4.  Black cats (or any cats) are generally considered good luck on shipboard, probably because of their rat-catching abilities. As with all traditions, there are exceptions to this rule.

5.  The Queen Anne's Revenge was the last ship captained by the pirate Blackbeard, himself a spectre in Disney's 1968 movie Blackbeard's Ghost (see above). The Queen Anne's Revenge ran aground and sank off the coast of North Carolina in 1718; the wreck was located in 1996 and partially excavated. 

6.  The Black Pearl, a fictional ship starring in the Pirates of the Caribbean movies, sailed under both Captain Jack Sparrow and Captain Barbossa. And, frankly, maybe others!
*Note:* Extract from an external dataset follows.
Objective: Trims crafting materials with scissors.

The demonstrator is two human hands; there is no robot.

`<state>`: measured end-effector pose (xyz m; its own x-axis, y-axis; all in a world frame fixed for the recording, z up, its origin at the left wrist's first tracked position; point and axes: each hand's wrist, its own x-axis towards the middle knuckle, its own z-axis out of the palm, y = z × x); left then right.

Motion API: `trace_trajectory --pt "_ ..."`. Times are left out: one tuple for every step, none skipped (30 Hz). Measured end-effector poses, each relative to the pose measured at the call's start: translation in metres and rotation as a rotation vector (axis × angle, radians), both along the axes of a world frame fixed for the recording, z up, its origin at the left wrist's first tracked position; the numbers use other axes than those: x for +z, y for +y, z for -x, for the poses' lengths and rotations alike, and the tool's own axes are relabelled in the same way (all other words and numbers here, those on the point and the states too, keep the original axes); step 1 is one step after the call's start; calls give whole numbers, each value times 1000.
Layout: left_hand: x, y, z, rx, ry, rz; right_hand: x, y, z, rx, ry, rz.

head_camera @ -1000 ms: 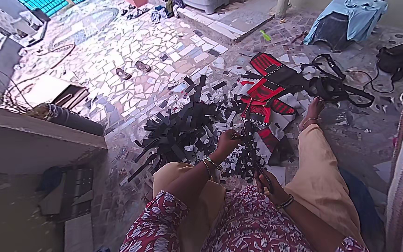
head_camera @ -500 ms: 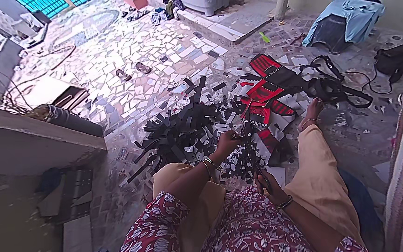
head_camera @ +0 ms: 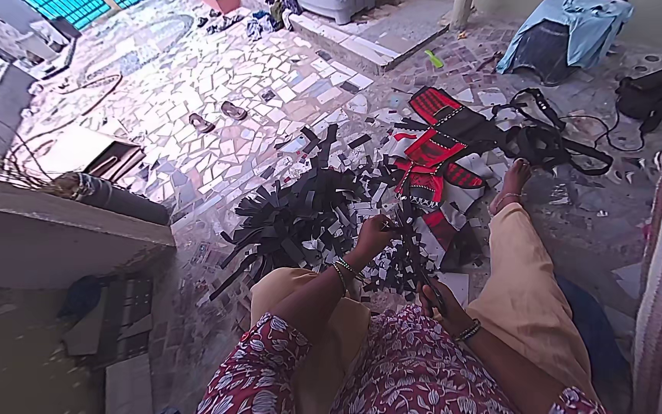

7.  In John Carpenter's spooky film, The Fog (the 1980 original, please), the ghost ship is crewed by a group of angry lepers who were lured to their deaths while seeking a haven.

8.  Trick question. The Flying Dutchman is not a who but a what....a ghost ship doomed to sail the seas forever. Legends may vary.

9.  Longfellow cast a ghostly pall over the British ship guarding Boston Harbor at the time of The Midnight Ride of Paul Revere. Paul Revere managed to avoid detection by the Somerset's sentries as he crossed the Charles River to warn the patriots of the coming of British troops searching for weaponry.


Engraving of Blackbeard, circa 1736.